[Data excerpts]
• • • •

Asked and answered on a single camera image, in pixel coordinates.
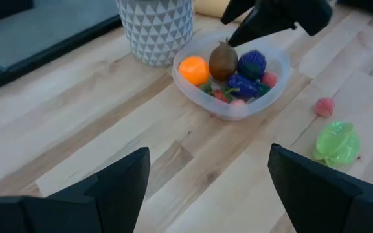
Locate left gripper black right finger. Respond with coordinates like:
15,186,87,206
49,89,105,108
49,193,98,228
267,144,373,233

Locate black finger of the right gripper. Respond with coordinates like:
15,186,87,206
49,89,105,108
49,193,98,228
227,5,297,48
220,0,257,25

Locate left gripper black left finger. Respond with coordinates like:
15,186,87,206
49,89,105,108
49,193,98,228
0,147,151,233

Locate purple toy grapes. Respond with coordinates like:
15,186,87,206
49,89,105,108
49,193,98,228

• • • •

▸ Required work:
For the entries above, count the lines that contain the string "like", and state that number without further comment.

▸ Response for this exercise:
4